On the other hand if the Real Memory (RAM) allocated to a job is larger than the Virtual Memory requirement of that job then it will result in waste of RAM resources which will be idle duration of that job.

It is therefore crucial to strike a fine balance between the VIRTUAL MEMORY (i.e. mem) and the PHYSICAL MEMORY ( i.e. rmem) allocated to a job. Virtual memory limit defined by the -l mem parameter defines the maximum amount of virtual-memory your job will be allowed to use. If your job's virtual memory requirements exceed this limit during its execution your job will be killed immediately. Real memory limit defined by the -l rmem parameter defines the amount of RAM that will be allocated to your job.

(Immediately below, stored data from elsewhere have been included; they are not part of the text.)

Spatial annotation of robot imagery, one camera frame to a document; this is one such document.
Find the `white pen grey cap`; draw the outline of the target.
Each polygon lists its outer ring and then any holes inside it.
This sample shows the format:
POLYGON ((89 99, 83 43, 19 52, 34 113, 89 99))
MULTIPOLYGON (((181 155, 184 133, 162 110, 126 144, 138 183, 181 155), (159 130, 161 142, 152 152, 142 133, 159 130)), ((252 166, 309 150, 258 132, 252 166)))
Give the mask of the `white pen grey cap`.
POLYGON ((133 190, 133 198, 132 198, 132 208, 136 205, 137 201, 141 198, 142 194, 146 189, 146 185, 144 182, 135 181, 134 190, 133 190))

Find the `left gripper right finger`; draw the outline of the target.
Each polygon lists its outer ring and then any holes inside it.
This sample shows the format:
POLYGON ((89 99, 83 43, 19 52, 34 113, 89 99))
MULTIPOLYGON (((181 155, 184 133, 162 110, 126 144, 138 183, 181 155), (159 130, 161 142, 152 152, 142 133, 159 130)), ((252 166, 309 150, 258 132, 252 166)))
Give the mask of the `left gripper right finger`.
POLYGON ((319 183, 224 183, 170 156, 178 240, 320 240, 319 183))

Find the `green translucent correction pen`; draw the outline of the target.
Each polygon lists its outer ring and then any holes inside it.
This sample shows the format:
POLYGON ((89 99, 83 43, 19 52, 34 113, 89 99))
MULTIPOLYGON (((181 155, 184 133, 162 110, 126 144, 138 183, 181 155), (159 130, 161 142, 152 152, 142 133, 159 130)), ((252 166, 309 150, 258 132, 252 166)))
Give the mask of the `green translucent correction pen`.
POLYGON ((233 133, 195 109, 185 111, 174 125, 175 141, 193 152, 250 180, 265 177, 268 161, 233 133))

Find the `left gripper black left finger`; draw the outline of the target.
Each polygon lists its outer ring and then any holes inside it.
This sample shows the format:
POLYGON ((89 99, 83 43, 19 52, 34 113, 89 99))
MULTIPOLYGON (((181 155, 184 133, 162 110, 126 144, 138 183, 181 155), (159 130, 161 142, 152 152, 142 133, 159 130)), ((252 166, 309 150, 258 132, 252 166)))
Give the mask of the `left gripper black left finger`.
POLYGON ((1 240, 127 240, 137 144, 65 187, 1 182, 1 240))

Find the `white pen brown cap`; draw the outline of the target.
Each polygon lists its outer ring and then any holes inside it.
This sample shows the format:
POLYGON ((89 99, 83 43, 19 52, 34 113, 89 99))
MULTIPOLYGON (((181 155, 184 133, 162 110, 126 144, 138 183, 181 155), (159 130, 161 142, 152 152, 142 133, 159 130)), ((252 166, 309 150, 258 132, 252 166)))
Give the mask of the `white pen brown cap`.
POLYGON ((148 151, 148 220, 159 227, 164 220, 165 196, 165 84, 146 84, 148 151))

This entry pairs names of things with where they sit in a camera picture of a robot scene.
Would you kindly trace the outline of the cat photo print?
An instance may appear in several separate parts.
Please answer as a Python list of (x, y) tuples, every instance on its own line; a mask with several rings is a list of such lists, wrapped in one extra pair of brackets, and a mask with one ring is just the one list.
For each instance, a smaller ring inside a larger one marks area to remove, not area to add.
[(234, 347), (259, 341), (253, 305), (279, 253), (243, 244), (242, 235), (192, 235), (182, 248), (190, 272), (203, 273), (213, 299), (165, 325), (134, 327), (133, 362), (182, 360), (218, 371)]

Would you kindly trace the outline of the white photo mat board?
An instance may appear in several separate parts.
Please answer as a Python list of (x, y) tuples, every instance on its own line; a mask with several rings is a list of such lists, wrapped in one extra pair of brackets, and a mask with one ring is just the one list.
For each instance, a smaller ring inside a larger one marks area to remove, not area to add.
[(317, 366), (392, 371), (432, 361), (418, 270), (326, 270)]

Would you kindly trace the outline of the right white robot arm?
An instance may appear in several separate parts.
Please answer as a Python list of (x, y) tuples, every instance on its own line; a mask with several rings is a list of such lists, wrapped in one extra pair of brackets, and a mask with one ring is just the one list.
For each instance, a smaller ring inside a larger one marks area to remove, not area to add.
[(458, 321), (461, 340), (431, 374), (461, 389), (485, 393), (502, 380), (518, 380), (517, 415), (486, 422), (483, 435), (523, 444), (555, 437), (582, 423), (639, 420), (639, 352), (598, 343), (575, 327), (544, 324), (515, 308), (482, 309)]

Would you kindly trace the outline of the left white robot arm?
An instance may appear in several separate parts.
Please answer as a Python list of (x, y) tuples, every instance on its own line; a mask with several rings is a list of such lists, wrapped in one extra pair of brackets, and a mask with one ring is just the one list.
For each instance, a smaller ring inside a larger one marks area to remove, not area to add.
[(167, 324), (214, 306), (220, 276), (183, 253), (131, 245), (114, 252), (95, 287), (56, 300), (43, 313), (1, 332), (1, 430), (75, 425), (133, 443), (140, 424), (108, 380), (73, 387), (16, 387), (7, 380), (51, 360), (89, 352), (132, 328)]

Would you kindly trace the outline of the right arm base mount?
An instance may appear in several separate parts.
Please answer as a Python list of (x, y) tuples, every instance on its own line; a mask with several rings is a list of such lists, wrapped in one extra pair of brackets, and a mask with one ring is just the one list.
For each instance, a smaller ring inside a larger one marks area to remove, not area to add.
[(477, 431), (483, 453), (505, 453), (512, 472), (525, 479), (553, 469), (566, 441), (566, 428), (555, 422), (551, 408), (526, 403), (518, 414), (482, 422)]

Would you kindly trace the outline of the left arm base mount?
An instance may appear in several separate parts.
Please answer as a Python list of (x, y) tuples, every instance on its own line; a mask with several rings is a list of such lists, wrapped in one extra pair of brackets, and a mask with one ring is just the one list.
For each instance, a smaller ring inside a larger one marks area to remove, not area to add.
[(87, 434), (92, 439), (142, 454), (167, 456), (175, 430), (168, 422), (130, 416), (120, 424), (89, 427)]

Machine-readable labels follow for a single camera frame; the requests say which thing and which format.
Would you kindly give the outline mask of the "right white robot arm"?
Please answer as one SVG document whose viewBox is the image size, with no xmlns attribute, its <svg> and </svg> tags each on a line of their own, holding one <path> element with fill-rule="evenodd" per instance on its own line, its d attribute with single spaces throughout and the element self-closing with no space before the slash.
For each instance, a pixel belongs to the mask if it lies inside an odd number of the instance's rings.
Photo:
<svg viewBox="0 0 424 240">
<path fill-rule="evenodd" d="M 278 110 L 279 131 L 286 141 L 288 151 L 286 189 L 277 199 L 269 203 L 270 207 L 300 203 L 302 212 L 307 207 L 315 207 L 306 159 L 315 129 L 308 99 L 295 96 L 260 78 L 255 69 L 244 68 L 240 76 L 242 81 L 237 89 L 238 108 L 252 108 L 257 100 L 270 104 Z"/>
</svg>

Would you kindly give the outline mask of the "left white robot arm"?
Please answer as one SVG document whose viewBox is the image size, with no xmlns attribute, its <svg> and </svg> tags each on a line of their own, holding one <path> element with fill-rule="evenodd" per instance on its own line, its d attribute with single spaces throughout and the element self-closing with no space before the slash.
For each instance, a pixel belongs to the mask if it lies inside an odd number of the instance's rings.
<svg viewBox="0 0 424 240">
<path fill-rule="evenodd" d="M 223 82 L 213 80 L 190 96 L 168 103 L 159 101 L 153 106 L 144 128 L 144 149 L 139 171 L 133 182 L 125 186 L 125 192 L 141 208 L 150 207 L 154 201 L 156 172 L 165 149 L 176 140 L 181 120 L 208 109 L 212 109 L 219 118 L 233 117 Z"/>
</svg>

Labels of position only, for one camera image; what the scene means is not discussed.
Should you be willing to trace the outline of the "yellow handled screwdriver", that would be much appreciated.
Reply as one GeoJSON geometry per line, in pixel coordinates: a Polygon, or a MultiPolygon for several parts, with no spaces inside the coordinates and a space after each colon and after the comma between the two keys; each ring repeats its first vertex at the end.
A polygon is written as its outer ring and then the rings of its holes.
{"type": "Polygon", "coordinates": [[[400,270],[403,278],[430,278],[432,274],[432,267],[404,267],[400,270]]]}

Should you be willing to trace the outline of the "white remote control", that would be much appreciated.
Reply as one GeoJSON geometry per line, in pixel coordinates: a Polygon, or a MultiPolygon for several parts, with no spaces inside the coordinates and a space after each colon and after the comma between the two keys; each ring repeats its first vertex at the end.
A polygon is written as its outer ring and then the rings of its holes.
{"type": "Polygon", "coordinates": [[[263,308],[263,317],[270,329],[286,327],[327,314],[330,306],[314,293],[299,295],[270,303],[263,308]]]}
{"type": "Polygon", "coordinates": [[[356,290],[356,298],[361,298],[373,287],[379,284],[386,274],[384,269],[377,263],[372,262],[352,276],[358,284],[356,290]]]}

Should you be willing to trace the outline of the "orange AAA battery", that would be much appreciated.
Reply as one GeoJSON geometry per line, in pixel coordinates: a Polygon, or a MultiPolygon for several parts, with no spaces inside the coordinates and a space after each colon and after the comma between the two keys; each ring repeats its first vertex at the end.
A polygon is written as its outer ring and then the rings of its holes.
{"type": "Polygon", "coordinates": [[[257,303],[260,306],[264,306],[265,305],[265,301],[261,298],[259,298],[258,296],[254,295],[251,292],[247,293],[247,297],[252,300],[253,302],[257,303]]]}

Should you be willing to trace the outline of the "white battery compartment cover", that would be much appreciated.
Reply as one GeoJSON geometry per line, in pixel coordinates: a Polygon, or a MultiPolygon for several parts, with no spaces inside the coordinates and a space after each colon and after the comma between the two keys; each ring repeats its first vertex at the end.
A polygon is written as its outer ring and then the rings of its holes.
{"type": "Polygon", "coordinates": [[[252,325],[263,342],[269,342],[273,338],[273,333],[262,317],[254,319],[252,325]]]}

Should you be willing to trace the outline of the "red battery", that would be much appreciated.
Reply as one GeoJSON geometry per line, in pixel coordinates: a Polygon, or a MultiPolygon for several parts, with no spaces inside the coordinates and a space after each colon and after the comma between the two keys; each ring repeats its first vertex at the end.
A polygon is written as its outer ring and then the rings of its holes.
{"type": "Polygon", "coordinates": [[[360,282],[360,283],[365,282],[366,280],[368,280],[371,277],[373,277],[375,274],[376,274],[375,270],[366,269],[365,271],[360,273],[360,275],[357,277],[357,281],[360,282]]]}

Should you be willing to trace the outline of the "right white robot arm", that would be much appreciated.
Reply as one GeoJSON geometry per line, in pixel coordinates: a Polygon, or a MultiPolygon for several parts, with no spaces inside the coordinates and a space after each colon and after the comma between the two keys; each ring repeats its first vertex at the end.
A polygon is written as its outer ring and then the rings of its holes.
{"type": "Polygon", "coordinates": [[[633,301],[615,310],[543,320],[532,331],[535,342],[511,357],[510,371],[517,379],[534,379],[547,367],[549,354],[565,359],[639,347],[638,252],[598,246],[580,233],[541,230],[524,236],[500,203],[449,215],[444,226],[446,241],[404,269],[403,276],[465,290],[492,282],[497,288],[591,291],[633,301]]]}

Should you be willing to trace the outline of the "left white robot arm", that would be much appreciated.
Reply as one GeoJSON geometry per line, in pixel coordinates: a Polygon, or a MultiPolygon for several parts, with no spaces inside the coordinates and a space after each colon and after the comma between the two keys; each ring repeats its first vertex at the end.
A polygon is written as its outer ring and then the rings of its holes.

The way we have configured SGE, if your job starts paging excessively your job is not killed but you receive warning messages to increase the RAM allocated to your job next time by means of the rmem parameter.

It is important to make sure that your -l mem value is always greater than your -l rmem value so as not to waste the valuable RAM resources as mentioned earlier.

Insufficient memory in an interactive session

By default, an interactive session provides you with 2 Gigabytes of RAM (sometimes called real memory) and 6 Gigabytes of Virtual Memory. You can request more than this when running your qsh or qrsh command

qsh -l mem=64G   -l rmem=8G

This asks for 64 Gigabytes of Virtual Memory and 8 Gigabytes of RAM (real memory). Note that you should

  • not specify more than 768 Gigabytes of virtual memory (mem)
  • not specify more than 256 GB of RAM (real memory) (rmem)

Windows-style line endings

If you prepare text files such as your job submission script on a Windows machine, you may find that they do not work as intended on the system. A very common example is when a job immediately goes into Eqw status after you have submitted it.

The reason for this behaviour is that Windows and Unix machines have different conventions for specifying 'end of line' in text files. Windows uses the control characters for 'carriage return' followed by 'linefeed', \r\n, whereas Unix uses just 'linefeed' \n.

The practical upshot of this is that a script prepared in Windows using Notepad looking like this

#!/bin/bash
echo 'hello world'

will look like the following to programs on a Unix system

#!/bin/bash\r
echo 'hello world'\r

If you suspect that this is affecting your jobs, run the following command on the system

dos2unix your_files_filename

error: no DISPLAY variable found with interactive job

If you receive the error message

error: no DISPLAY variable found with interactive job

the most likely cause is that you forgot the -X switch when you logged into iceberg. That is, you might have typed

ssh [email protected]

instead of

ssh -X [email protected]

Problems connecting with WinSCP

Some users have reported issues while connetcing to the system using WinSCP, usually when working from home with a poor connection and when accessing folders with large numbers of files.

In these instances, turning off Optimize Connection Buffer Size in WinSCP can help:

  • In WinSCP, goto the settings for the site (ie. from the menu Session->Sites->SiteManager)
  • From the Site Manager dialog click on the selected session and click edit button
  • Click the advanced button
  • The Advanced Site Settings dialog opens.
  • Click on connection
  • Untick the box which says Optimize Connection Buffer Size

Login Nodes RSA Fingerprint

The RSA key fingerprint for Iceberg's login nodes is "de:72:72:e5:5b:fa:0f:96:03:d8:72:9f:02:d6:1d:fd".